**Directions for this task**
Retype the whole listing exactly.

--- Listed entries ---

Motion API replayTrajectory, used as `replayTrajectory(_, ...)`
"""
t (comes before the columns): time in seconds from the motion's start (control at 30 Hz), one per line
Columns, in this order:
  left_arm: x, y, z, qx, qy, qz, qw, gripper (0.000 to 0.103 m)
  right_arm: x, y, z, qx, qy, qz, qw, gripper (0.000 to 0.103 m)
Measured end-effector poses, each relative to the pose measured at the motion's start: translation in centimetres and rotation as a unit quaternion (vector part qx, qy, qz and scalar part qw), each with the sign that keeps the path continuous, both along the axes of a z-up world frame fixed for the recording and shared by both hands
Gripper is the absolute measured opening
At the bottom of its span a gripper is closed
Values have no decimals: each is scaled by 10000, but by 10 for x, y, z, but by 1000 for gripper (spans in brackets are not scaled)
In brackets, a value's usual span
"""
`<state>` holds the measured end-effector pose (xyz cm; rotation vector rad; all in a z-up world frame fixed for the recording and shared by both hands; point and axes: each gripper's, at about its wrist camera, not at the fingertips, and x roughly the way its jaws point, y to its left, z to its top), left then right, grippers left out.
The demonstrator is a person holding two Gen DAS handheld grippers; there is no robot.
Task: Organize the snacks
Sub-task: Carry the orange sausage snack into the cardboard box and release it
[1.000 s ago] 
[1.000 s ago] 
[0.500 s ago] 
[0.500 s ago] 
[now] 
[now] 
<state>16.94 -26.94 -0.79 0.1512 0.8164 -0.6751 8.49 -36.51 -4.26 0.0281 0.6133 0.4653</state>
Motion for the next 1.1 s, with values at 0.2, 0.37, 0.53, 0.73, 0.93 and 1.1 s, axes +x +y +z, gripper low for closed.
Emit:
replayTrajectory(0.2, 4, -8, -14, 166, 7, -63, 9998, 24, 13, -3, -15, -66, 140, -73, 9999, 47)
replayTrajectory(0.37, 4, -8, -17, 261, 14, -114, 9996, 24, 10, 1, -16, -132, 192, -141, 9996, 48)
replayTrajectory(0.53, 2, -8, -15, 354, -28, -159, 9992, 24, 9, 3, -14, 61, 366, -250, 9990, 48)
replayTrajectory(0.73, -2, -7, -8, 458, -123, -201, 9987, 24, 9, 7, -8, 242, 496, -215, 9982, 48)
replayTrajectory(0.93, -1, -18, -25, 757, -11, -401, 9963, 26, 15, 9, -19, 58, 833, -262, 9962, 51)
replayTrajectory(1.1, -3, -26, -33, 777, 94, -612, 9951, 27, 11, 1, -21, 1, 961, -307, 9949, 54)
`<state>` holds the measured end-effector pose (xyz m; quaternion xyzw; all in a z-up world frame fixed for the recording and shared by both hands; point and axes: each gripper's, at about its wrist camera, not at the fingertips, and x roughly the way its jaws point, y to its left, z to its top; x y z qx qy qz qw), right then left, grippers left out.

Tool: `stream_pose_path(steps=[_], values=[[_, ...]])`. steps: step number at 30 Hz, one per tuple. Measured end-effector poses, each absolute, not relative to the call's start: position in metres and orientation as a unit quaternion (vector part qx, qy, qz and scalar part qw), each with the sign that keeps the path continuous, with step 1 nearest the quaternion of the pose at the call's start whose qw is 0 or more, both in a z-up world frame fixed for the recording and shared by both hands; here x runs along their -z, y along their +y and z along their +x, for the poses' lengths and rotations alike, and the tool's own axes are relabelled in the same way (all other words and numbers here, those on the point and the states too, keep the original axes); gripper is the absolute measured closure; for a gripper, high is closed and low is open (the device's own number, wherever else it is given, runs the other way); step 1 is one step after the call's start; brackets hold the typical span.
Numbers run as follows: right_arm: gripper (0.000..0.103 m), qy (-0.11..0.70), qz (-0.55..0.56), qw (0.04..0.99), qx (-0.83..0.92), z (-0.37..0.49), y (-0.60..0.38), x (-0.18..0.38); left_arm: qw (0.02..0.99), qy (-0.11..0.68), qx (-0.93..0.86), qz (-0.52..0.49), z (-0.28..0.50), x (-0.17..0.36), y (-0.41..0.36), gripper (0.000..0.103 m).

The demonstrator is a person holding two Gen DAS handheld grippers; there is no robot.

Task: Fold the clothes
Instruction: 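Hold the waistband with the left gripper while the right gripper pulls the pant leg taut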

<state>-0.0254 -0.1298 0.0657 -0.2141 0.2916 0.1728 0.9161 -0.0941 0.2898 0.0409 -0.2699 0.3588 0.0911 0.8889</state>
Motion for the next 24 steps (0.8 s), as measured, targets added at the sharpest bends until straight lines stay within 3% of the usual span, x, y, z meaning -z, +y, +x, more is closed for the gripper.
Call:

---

**Solution for this exercise**
Motion API replayTrajectory, used as `replayTrajectory(_, ...)`
"""
t (comes before the columns): time in seconds from the motion's start (control at 30 Hz), one per line
Columns, in this order:
  left_arm: x, y, z, qx, qy, qz, qw, gripper (0.000 to 0.103 m)
  right_arm: x, y, z, qx, qy, qz, qw, gripper (0.000 to 0.103 m)
Measured end-effector poses, each relative to the pose measured at the motion's start: translation in centimetres and rotation as a unit quaternion (vector part qx, qy, qz and scalar part qw), each with the sign that keeps the path continuous, both along the axes of a z-up world frame fixed for the recording and shared by both hands
Gripper is the absolute measured opening
At the bottom of its span a gripper is closed
Values have no decimals: each is scaled by 10000, but by 10 for x, y, z, but by 1000 for gripper (spans in brackets are not scaled)
In brackets, a value's usual span
"""
`<state>` holds the measured end-effector pose (xyz cm; rotation vector rad; all in a z-up world frame fixed for the recording and shared by both hands; point and axes: each gripper's, at about its wrist camera, not at the fingertips, and x roughly the way its jaws point, y to its left, z to its top), left then right, grippers left out.
The demonstrator is a person holding two Gen DAS handheld grippers; there is no robot.
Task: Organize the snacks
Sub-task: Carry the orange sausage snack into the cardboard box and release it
[1.000 s ago] 
[1.000 s ago] 
[0.500 s ago] 
[0.500 s ago] 
[now] 
[now] 
<state>16.94 -26.94 -0.79 0.1512 0.8164 -0.6751 8.49 -36.51 -4.26 0.0281 0.6133 0.4653</state>
Motion for the next 1.1 s, with values at 0.2, 0.37, 0.53, 0.73, 0.93 and 1.1 s, axes +x +y +z, gripper low for closed.
Emit:
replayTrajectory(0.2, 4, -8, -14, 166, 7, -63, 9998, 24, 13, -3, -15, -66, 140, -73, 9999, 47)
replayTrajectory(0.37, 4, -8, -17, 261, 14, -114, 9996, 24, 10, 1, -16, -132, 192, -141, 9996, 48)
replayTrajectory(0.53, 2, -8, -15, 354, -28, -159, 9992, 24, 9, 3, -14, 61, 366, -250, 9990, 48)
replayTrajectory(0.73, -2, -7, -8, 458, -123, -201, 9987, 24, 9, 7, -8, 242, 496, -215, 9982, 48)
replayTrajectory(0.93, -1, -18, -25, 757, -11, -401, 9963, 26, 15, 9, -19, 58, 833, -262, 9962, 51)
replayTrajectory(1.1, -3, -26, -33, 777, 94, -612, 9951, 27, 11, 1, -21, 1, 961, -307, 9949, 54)
`<state>` holds the measured end-effector pose (xyz m; quaternion xyzw; all in a z-up world frame fixed for the recording and shared by both hands; point and axes: each gripper's, at about its wrist camera, not at the fingertips, and x roughly the way its jaws point, y to its left, z to its top; x y z qx qy qz qw), right then left, grippers left out.

Tool: `stream_pose_path(steps=[_], values=[[_, ...]])`. steps: step number at 30 Hz, one per tuple. Measured end-effector poses, each absolute, not relative to the call's start: position in metres and orientation as a unit quaternion (vector part qx, qy, qz and scalar part qw), each with the sign that keeps the path continuous, with step 1 nearest the quaternion of the pose at the call's start whose qw is 0 or more, both in a z-up world frame fixed for the recording and shared by both hands; here x runs along their -z, y along their +y and z along their +x, for the poses' lengths and rotations alike, and the tool's own axes are relabelled in the same way (all other words and numbers here, those on the point and the states too, keep the original axes); gripper is the absolute measured closure; for a gripper, high is closed and low is open (the device's own number, wherever else it is given, runs the other way); step 1 is one step after the call's start; brackets hold the typical span.
Numbers run as follows: right_arm: gripper (0.000..0.103 m), qy (-0.11..0.70), qz (-0.55..0.56), qw (0.04..0.99), qx (-0.83..0.92), z (-0.37..0.49), y (-0.60..0.38), x (-0.18..0.38); left_arm: qw (0.02..0.99), qy (-0.11..0.68), qx (-0.93..0.86), qz (-0.52..0.49), z (-0.28..0.50), x (-0.17..0.36), y (-0.41..0.36), gripper (0.000..0.103 m).

The demonstrator is a person holding two Gen DAS handheld grippers; there is no robot.

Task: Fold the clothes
Instruction: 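Hold the waistband with the left gripper while the right gripper pulls the pant leg taut
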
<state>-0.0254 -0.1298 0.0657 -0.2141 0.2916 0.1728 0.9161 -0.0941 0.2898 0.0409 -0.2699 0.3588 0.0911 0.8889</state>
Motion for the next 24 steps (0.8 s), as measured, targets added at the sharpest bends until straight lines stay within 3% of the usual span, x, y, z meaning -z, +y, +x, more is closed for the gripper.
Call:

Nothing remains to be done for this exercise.